Ignorance may be Strength : A Very Simple Compiler

In this episode, we're going to write a compiler.

Now, when I was younger, I thought that writing compilers was the very pinnacle of software development. That if I could do that, I could do anything. After I had mastered the art of writing compilers, I then went and worked on real-time software with race conditions and realised that writing compilers was actually quite easy.

It's even easier if you leave out all of the hard parts such as type checking, helpful error messages, error cascade detection and so on. So if you're scared by the assertion that we are going to write a compiler in this blog post, don't be. On the other hand, if you're hoping to learn all the intricacies of doing so, that won't happen either.

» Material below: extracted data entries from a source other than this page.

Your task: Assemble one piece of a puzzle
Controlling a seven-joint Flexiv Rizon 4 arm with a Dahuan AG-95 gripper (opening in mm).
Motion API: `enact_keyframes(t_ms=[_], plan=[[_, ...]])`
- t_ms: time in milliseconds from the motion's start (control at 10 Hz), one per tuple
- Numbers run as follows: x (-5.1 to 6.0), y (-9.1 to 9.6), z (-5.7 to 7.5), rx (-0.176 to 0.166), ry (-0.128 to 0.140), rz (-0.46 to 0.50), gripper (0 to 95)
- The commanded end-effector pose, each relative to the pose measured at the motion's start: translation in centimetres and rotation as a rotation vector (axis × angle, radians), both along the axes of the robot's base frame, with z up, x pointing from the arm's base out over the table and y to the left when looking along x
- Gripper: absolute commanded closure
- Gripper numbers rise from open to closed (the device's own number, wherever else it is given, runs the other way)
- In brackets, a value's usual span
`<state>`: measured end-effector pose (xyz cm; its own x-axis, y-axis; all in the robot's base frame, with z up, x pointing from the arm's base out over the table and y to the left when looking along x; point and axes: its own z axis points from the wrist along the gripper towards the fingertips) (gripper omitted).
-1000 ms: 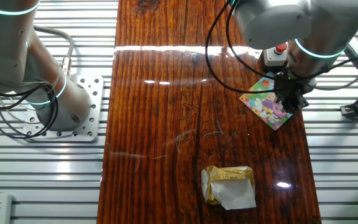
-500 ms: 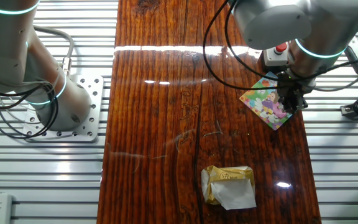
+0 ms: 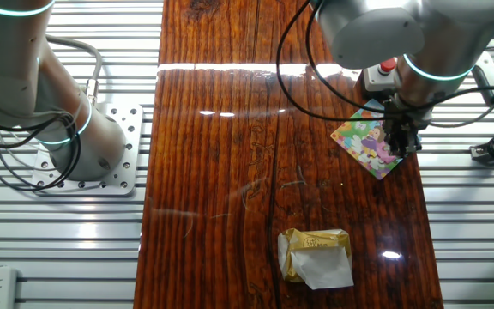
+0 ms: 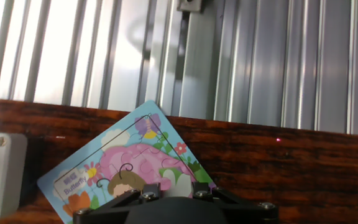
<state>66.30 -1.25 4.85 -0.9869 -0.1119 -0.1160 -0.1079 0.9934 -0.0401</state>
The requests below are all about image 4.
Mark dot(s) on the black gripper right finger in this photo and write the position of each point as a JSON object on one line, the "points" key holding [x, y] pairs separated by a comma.
{"points": [[247, 210]]}

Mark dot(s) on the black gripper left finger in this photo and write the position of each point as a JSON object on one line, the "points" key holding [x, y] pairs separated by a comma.
{"points": [[117, 205]]}

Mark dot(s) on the white green jigsaw puzzle piece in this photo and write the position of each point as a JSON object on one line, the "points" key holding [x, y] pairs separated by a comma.
{"points": [[179, 183]]}

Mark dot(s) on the grey box with red button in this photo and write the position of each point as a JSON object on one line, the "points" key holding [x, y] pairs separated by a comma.
{"points": [[2, 174]]}

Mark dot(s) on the small metal corner bracket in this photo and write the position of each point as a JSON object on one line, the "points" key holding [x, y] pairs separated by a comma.
{"points": [[190, 4]]}

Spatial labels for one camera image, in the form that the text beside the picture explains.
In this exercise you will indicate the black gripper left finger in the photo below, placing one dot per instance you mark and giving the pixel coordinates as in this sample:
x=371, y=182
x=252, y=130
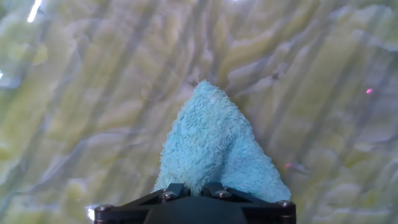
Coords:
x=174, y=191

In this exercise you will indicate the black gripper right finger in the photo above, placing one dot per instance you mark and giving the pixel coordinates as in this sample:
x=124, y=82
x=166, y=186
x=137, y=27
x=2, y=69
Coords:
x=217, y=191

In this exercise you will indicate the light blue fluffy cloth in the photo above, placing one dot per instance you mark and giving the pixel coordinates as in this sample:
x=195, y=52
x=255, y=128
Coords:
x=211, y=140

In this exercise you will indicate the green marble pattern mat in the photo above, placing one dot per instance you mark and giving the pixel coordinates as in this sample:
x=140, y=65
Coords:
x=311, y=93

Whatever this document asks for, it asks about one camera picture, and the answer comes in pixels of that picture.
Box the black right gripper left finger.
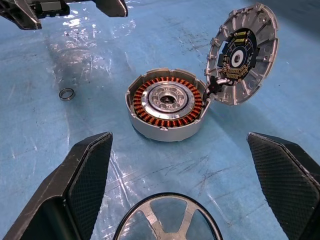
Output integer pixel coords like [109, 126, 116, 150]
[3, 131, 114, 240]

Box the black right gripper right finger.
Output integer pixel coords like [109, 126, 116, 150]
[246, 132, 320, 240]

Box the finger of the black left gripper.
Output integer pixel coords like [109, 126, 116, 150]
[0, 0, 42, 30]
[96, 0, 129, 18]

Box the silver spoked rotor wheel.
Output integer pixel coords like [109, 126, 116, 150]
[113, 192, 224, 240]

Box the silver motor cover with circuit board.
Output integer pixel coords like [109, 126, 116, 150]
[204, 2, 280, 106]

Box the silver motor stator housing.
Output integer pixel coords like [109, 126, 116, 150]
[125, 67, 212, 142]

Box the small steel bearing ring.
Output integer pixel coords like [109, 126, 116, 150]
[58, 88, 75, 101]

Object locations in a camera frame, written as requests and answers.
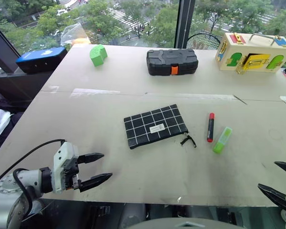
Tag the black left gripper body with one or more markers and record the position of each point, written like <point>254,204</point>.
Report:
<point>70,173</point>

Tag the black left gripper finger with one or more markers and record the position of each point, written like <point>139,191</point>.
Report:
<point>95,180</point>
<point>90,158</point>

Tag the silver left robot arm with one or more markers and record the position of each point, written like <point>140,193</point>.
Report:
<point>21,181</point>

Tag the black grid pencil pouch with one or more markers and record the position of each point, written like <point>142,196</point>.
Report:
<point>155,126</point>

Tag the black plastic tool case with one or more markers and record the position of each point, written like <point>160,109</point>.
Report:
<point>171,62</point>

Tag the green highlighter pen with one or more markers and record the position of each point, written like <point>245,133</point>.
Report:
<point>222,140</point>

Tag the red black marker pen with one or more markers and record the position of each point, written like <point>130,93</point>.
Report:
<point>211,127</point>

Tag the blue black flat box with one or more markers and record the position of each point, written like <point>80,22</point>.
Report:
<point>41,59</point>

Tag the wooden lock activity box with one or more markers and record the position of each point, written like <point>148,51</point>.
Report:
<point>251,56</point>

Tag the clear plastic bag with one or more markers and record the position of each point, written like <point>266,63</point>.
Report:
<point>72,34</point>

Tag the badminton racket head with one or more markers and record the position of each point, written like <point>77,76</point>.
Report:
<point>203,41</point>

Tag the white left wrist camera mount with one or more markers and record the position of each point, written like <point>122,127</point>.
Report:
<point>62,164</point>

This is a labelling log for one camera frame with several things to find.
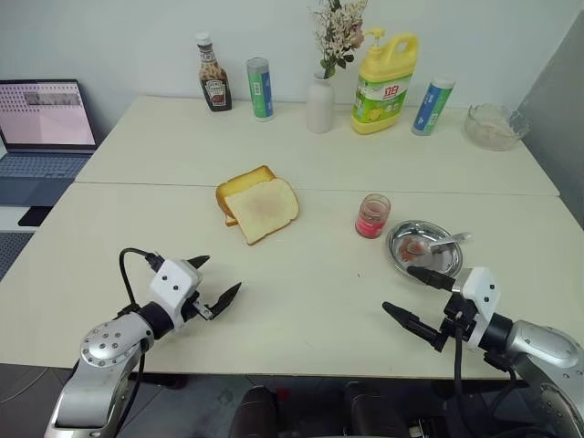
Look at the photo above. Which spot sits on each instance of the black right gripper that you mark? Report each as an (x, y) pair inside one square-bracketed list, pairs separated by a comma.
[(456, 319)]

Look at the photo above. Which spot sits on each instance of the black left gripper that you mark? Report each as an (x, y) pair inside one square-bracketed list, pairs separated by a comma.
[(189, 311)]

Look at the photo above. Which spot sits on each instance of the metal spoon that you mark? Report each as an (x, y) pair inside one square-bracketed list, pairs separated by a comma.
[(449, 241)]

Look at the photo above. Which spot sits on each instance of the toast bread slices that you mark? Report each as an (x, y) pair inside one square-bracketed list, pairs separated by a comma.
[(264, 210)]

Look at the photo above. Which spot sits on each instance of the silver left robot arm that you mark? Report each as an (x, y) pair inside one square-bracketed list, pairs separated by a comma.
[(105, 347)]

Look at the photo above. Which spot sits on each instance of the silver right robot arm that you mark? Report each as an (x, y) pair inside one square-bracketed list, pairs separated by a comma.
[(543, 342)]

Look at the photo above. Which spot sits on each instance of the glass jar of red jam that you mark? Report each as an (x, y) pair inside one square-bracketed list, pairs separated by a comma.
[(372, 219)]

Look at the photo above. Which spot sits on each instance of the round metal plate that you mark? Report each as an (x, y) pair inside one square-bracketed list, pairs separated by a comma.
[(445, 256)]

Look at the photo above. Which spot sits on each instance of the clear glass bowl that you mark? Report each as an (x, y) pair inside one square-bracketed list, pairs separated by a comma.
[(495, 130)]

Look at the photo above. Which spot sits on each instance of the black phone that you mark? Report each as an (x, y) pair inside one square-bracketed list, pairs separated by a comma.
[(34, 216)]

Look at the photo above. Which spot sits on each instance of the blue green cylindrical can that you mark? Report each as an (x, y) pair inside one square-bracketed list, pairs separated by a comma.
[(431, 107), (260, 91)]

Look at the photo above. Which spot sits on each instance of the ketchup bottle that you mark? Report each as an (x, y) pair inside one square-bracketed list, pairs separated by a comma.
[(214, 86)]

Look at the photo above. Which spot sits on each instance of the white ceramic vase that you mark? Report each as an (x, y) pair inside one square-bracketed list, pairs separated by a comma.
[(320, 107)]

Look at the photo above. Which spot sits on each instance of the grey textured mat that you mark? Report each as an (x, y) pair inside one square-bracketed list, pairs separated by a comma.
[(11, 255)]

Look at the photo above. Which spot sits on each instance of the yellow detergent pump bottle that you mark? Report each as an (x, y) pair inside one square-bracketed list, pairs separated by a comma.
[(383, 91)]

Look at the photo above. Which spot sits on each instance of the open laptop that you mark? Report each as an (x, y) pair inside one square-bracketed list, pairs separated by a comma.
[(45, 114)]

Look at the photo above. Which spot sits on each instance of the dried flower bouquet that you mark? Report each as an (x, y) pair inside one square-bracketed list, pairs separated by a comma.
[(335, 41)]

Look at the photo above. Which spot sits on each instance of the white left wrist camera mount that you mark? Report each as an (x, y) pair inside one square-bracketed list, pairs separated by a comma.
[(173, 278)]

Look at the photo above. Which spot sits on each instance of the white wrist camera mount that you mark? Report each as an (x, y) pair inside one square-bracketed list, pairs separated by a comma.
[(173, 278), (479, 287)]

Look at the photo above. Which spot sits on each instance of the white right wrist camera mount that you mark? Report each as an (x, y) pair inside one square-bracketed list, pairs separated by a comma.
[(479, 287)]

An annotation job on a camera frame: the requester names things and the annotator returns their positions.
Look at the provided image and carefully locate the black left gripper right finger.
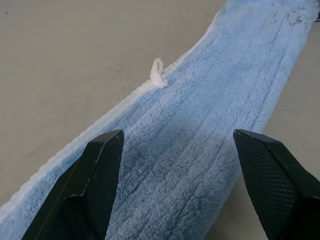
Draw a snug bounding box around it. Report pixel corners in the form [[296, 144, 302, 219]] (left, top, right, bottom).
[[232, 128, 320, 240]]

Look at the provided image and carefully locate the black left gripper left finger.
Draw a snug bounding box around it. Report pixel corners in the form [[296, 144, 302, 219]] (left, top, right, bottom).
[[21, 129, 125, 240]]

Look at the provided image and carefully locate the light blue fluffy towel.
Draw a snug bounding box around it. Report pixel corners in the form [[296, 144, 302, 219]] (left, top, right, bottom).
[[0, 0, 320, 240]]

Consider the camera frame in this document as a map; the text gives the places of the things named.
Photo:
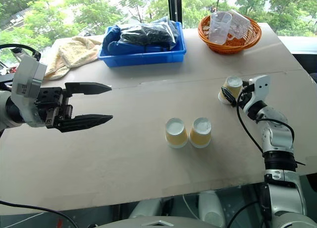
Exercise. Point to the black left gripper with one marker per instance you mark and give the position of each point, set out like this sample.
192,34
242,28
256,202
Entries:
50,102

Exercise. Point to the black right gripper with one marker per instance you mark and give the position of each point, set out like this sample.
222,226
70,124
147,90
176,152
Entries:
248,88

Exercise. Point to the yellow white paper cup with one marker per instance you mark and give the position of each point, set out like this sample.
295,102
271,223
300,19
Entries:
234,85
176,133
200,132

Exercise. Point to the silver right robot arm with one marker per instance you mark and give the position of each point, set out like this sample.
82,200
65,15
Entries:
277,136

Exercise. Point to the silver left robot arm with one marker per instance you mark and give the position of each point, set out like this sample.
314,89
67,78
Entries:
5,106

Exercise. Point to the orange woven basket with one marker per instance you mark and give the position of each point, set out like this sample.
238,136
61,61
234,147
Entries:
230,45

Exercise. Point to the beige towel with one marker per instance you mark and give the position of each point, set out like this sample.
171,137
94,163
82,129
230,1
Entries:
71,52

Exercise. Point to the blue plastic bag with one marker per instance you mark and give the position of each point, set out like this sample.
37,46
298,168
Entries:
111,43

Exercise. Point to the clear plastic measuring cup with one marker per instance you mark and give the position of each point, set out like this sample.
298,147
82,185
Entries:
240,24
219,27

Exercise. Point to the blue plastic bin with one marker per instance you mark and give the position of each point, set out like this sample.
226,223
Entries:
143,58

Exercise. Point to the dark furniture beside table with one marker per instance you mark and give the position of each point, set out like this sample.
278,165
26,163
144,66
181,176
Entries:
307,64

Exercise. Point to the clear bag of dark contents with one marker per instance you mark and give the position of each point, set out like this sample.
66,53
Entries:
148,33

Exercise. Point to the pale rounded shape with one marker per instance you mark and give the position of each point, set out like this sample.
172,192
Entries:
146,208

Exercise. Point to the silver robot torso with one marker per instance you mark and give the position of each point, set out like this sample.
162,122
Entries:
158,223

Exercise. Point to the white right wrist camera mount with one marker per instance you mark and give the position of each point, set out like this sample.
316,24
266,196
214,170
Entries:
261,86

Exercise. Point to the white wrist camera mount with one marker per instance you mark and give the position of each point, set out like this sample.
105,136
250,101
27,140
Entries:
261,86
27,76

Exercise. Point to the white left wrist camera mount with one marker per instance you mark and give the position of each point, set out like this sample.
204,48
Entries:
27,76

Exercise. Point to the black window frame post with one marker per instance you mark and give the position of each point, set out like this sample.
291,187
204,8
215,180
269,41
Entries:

If you are completely unfamiliar with compilers, they operate in "phases", with one phase generally coming after the next. While a typical compiler may have a dozen phases, we are just going to implement the most important two. Parsing is the process by which we understand the human-readable text of the source code and convert it into an internal data structure. Then Code Generation is the process by which we turn an internal data structure into something that can be executed (in our case a JSON file which can be read in the browser). Obviously, since we only have these two phases the "internal data structure" must be the same in both cases.

A Toy Language

And if you want to make it really easy, you write a compiler for a toy language. I spent some time thinking about what the simplest language I could come up with was, and while I didn't quite get there, I think I've come up with something fairly simple. For my purposes, the key feature it has to have is that it mustn't look like JavaScript, and it mustn't be possible to just say "ah, use a source map". So:

Its source code mustn't map directly onto underlying JavaScript;
The runtime data layout must not be at all obvious from the debugger;
Ideally, the function call stack isn't either.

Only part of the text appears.